_WORK REQUIRED_
Report all lines below with the word "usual".

Segment Start: THE DATA

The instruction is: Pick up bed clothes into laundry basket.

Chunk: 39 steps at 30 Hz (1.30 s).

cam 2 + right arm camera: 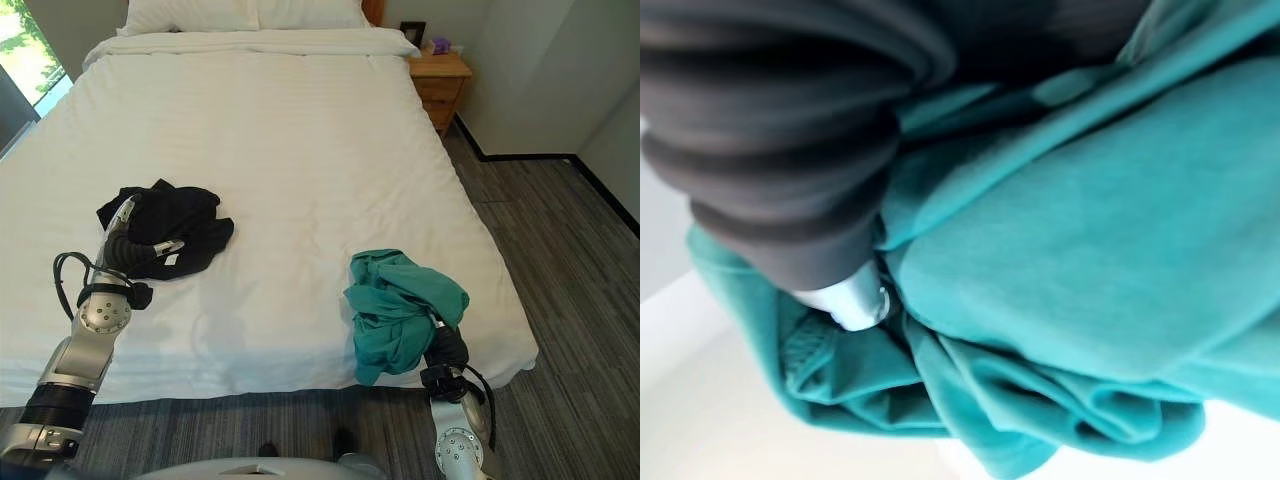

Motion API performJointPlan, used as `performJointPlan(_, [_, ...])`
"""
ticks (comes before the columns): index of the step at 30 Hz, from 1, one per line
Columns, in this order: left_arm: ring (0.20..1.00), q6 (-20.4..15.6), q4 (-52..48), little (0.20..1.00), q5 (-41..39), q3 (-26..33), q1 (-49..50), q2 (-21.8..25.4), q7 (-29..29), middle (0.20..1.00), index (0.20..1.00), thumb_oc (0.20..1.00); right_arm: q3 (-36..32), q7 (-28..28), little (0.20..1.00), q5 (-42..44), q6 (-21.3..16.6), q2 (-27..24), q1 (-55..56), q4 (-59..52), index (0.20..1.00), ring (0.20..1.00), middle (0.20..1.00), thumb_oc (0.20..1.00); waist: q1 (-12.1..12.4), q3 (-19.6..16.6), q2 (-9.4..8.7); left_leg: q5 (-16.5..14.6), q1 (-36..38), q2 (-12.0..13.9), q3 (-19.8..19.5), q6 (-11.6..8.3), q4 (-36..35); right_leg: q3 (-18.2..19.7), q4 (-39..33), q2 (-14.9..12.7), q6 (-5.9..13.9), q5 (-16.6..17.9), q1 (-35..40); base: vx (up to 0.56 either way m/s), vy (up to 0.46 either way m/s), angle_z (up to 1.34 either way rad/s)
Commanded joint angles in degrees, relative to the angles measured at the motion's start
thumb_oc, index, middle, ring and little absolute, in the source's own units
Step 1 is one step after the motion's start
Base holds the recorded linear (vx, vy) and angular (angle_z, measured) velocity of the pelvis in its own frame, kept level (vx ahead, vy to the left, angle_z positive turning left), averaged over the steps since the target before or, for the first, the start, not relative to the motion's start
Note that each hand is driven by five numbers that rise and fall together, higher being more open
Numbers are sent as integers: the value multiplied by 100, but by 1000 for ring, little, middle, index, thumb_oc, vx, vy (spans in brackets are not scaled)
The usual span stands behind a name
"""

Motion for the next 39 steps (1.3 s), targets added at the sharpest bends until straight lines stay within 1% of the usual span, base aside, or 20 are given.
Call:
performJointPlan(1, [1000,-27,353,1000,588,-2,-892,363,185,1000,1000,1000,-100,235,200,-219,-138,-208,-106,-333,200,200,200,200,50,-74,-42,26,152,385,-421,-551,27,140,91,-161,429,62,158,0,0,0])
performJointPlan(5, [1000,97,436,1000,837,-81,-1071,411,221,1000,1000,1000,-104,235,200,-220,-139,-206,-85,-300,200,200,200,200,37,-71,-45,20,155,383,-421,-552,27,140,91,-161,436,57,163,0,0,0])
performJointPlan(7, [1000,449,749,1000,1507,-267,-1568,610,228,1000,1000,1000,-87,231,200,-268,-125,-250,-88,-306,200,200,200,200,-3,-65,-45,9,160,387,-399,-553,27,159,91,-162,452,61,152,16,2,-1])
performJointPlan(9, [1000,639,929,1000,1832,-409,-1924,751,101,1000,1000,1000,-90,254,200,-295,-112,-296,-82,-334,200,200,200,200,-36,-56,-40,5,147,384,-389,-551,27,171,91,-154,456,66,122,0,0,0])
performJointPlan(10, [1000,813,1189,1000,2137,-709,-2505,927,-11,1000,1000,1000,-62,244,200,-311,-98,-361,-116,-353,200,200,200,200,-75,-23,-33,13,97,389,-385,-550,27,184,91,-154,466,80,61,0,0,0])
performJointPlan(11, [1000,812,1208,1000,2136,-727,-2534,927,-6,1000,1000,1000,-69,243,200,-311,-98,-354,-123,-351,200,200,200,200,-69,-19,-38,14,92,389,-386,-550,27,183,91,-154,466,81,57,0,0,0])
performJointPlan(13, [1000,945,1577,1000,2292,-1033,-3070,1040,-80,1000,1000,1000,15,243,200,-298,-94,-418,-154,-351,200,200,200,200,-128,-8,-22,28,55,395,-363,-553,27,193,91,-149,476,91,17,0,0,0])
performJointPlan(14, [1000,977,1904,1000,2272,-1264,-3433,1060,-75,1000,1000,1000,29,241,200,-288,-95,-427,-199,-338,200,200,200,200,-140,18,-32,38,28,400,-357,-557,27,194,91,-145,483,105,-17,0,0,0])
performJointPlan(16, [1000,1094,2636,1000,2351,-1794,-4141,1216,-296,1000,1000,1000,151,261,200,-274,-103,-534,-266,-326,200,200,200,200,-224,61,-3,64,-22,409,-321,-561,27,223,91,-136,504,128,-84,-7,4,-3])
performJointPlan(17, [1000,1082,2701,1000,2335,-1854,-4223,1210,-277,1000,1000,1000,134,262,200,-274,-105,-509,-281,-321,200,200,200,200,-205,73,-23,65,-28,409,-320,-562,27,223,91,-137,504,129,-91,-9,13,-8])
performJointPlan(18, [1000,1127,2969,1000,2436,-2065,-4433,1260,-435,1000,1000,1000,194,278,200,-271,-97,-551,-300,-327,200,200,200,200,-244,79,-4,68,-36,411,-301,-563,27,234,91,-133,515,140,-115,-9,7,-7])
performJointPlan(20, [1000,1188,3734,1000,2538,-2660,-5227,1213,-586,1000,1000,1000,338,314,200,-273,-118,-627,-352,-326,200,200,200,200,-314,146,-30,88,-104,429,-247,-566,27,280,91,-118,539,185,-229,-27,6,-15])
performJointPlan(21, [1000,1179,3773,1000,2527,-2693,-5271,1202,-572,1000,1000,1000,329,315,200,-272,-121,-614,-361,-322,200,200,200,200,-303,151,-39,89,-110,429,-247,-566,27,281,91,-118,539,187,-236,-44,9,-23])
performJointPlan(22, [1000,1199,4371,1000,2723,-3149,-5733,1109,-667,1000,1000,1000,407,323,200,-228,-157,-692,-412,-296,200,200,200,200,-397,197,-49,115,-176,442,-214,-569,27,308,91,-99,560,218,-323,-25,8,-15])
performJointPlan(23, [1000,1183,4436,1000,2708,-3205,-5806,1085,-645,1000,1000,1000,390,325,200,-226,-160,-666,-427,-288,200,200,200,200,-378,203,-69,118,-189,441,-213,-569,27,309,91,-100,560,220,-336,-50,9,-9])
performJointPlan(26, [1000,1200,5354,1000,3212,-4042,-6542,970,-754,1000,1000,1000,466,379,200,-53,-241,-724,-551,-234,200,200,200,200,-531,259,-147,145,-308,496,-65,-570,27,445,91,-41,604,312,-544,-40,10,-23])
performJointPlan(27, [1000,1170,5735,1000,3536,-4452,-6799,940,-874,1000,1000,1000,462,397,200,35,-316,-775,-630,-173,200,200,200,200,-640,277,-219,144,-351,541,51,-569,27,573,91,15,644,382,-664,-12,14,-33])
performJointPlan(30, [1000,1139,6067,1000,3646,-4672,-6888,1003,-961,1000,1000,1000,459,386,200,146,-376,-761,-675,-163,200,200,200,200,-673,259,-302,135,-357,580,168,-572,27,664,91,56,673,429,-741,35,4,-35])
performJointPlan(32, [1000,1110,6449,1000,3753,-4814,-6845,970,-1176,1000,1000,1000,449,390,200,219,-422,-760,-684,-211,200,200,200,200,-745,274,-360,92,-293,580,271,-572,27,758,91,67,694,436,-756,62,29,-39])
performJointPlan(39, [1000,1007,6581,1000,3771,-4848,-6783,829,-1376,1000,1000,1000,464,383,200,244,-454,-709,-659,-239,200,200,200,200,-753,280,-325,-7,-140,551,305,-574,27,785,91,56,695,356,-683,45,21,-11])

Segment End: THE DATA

_REPLY TO THE EXERCISE_
The usual span stands behind a name
Motion for the next 39 steps (1.3 s), targets added at the sharpest bends until straight lines stay within 1% of the usual span, base aside, or 20 are given.

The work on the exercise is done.